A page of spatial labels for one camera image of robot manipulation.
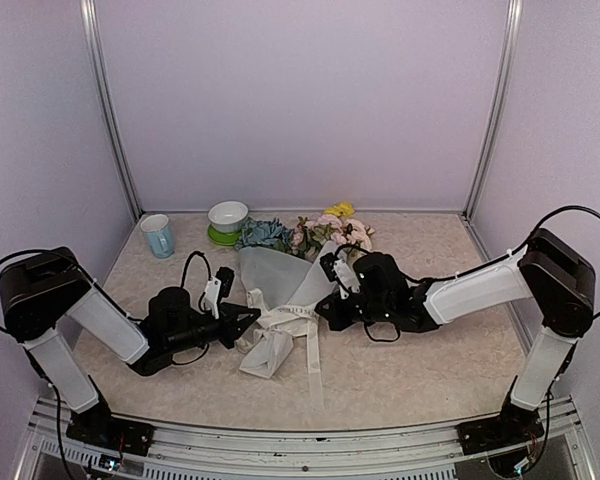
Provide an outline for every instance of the blue flower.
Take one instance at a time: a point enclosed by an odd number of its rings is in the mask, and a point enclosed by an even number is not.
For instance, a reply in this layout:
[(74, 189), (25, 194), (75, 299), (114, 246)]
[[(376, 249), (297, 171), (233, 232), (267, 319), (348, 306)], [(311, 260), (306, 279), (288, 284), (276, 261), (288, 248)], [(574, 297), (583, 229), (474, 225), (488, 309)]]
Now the blue flower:
[(280, 220), (254, 220), (248, 218), (242, 226), (242, 235), (236, 243), (236, 249), (245, 247), (267, 247), (285, 253), (291, 253), (293, 230), (285, 227)]

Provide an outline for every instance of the mug handle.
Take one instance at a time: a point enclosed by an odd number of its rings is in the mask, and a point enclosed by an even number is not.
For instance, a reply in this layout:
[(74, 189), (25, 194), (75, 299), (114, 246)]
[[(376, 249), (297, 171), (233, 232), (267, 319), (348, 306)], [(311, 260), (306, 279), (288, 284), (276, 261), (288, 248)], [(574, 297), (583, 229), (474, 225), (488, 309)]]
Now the mug handle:
[(162, 232), (158, 233), (158, 240), (160, 240), (160, 245), (162, 245), (162, 249), (165, 252), (169, 250), (169, 242), (167, 242), (167, 237)]

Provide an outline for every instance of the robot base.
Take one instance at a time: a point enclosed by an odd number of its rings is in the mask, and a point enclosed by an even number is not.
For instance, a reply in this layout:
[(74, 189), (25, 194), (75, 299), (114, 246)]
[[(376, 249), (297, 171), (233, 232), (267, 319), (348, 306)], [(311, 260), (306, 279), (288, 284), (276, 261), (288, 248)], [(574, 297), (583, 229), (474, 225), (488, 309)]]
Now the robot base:
[(510, 447), (528, 442), (532, 435), (536, 438), (542, 438), (544, 435), (544, 428), (539, 417), (538, 423), (534, 421), (525, 426), (516, 426), (497, 416), (461, 423), (456, 429), (462, 453), (465, 455)]
[(84, 413), (71, 413), (67, 437), (114, 452), (146, 457), (155, 427), (148, 423), (111, 416), (101, 401)]

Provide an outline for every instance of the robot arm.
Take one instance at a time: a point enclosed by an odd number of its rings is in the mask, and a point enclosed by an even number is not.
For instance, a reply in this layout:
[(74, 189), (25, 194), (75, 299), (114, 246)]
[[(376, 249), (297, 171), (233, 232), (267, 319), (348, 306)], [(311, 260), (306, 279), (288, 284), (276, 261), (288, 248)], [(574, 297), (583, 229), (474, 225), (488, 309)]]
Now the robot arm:
[(462, 424), (459, 431), (467, 454), (542, 436), (538, 406), (593, 323), (593, 267), (558, 237), (537, 229), (522, 247), (495, 261), (414, 287), (390, 255), (369, 253), (352, 269), (336, 255), (321, 263), (340, 286), (316, 306), (331, 330), (389, 322), (398, 332), (424, 333), (472, 312), (534, 298), (544, 315), (542, 328), (500, 415)]
[(146, 455), (153, 427), (112, 416), (56, 324), (62, 316), (71, 317), (136, 373), (153, 375), (172, 365), (177, 352), (215, 340), (233, 348), (259, 317), (258, 309), (222, 302), (233, 277), (231, 269), (222, 267), (209, 279), (201, 312), (191, 307), (187, 290), (167, 287), (150, 300), (149, 315), (136, 324), (79, 266), (73, 253), (61, 247), (10, 264), (0, 273), (5, 330), (23, 345), (33, 367), (56, 386), (71, 409), (69, 438)]

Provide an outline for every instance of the pink flower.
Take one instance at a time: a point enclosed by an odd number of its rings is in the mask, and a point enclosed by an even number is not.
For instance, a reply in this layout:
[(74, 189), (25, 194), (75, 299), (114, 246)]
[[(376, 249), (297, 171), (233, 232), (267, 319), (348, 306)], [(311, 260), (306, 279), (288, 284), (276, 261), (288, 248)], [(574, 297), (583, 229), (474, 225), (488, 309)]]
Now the pink flower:
[(347, 238), (349, 240), (349, 243), (360, 242), (360, 246), (365, 250), (370, 251), (373, 248), (373, 245), (371, 244), (371, 239), (369, 238), (369, 235), (367, 235), (364, 232), (364, 230), (354, 230)]
[(367, 227), (364, 226), (364, 223), (362, 223), (360, 220), (356, 220), (355, 218), (347, 218), (345, 220), (345, 224), (351, 225), (354, 230), (358, 230), (360, 232), (367, 231)]
[(333, 228), (342, 228), (342, 222), (335, 215), (329, 213), (322, 215), (317, 220), (318, 225), (331, 225)]
[(304, 232), (300, 228), (296, 228), (296, 232), (293, 234), (293, 238), (291, 239), (291, 245), (297, 247), (304, 240)]
[(347, 243), (347, 239), (344, 237), (344, 235), (342, 235), (339, 232), (333, 232), (331, 234), (331, 240), (333, 242), (335, 242), (335, 244), (338, 246), (344, 245), (345, 243)]
-------------------------
• What to produce
Without the pictures, restate each entry exactly.

• Solution
A page of spatial labels for one camera image of robot manipulation.
Provide an outline for every instance of the blue flower.
Take one instance at a time: a point enclosed by an odd number of its rings is in the mask, and a point enclosed by an even number is not.
For instance, a reply in this layout:
[(74, 189), (25, 194), (75, 299), (114, 246)]
[[(376, 249), (297, 171), (233, 232), (267, 319), (348, 306)], [(311, 260), (306, 279), (288, 284), (276, 261), (288, 248)], [(574, 297), (583, 229), (474, 225), (488, 309)]]
Now the blue flower:
[(280, 220), (254, 220), (248, 218), (242, 226), (242, 235), (236, 243), (236, 249), (245, 247), (267, 247), (285, 253), (291, 253), (293, 230), (285, 227)]

Provide an outline for every instance of the mug handle.
Take one instance at a time: a point enclosed by an odd number of its rings is in the mask, and a point enclosed by an even number is not.
For instance, a reply in this layout:
[(74, 189), (25, 194), (75, 299), (114, 246)]
[[(376, 249), (297, 171), (233, 232), (267, 319), (348, 306)], [(311, 260), (306, 279), (288, 284), (276, 261), (288, 248)], [(574, 297), (583, 229), (474, 225), (488, 309)]]
Now the mug handle:
[(162, 232), (158, 233), (158, 240), (160, 240), (160, 245), (162, 245), (162, 249), (165, 252), (169, 250), (169, 242), (167, 242), (167, 237)]

Provide an outline for every instance of the robot base.
Take one instance at a time: a point enclosed by an odd number of its rings is in the mask, and a point enclosed by an even number is not.
For instance, a reply in this layout:
[(74, 189), (25, 194), (75, 299), (114, 246)]
[[(376, 249), (297, 171), (233, 232), (267, 319), (348, 306)], [(311, 260), (306, 279), (288, 284), (276, 261), (288, 248)], [(574, 297), (583, 229), (474, 225), (488, 309)]]
Now the robot base:
[(510, 447), (528, 442), (532, 435), (536, 438), (542, 438), (544, 435), (544, 428), (539, 417), (538, 423), (534, 421), (525, 426), (516, 426), (497, 416), (461, 423), (456, 429), (462, 453), (465, 455)]
[(84, 413), (71, 413), (67, 437), (114, 452), (146, 457), (155, 427), (148, 423), (111, 416), (101, 401)]

Provide an outline for every instance of the robot arm.
Take one instance at a time: a point enclosed by an odd number of its rings is in the mask, and a point enclosed by an even number is not.
For instance, a reply in this layout:
[(74, 189), (25, 194), (75, 299), (114, 246)]
[[(376, 249), (297, 171), (233, 232), (267, 319), (348, 306)], [(311, 260), (306, 279), (288, 284), (276, 261), (288, 248)], [(574, 297), (583, 229), (474, 225), (488, 309)]]
Now the robot arm:
[(462, 424), (459, 431), (467, 454), (542, 436), (538, 406), (593, 323), (593, 267), (558, 237), (537, 229), (522, 247), (495, 261), (414, 287), (390, 255), (369, 253), (352, 269), (336, 255), (321, 263), (340, 286), (316, 306), (331, 330), (389, 322), (398, 332), (424, 333), (472, 312), (534, 298), (544, 315), (542, 328), (500, 415)]
[(146, 455), (153, 427), (112, 416), (56, 324), (62, 316), (71, 317), (136, 373), (153, 375), (172, 365), (177, 352), (215, 340), (233, 348), (259, 317), (258, 309), (222, 302), (233, 277), (231, 269), (222, 267), (209, 279), (201, 312), (191, 307), (187, 290), (167, 287), (150, 300), (149, 315), (136, 324), (79, 266), (73, 253), (61, 247), (10, 264), (0, 273), (5, 330), (23, 345), (33, 367), (56, 386), (71, 409), (69, 438)]

Provide an outline for every instance of the pink flower.
Take one instance at a time: a point enclosed by an odd number of its rings is in the mask, and a point enclosed by an even number is not.
For instance, a reply in this layout:
[(74, 189), (25, 194), (75, 299), (114, 246)]
[[(376, 249), (297, 171), (233, 232), (267, 319), (348, 306)], [(311, 260), (306, 279), (288, 284), (276, 261), (288, 248)], [(574, 297), (583, 229), (474, 225), (488, 309)]]
Now the pink flower:
[(347, 238), (349, 240), (349, 243), (360, 242), (360, 246), (365, 250), (370, 251), (373, 248), (373, 245), (371, 244), (371, 239), (369, 238), (369, 235), (367, 235), (364, 232), (364, 230), (354, 230)]
[(367, 227), (364, 226), (364, 223), (362, 223), (360, 220), (356, 220), (355, 218), (347, 218), (345, 220), (345, 224), (351, 225), (354, 230), (358, 230), (360, 232), (367, 231)]
[(333, 228), (342, 228), (342, 222), (335, 215), (329, 213), (322, 215), (317, 220), (318, 225), (331, 225)]
[(304, 232), (300, 228), (296, 228), (296, 232), (293, 234), (293, 238), (291, 239), (291, 245), (297, 247), (304, 240)]
[(347, 243), (347, 239), (344, 237), (344, 235), (342, 235), (339, 232), (333, 232), (331, 234), (331, 240), (333, 242), (335, 242), (335, 244), (338, 246), (344, 245), (345, 243)]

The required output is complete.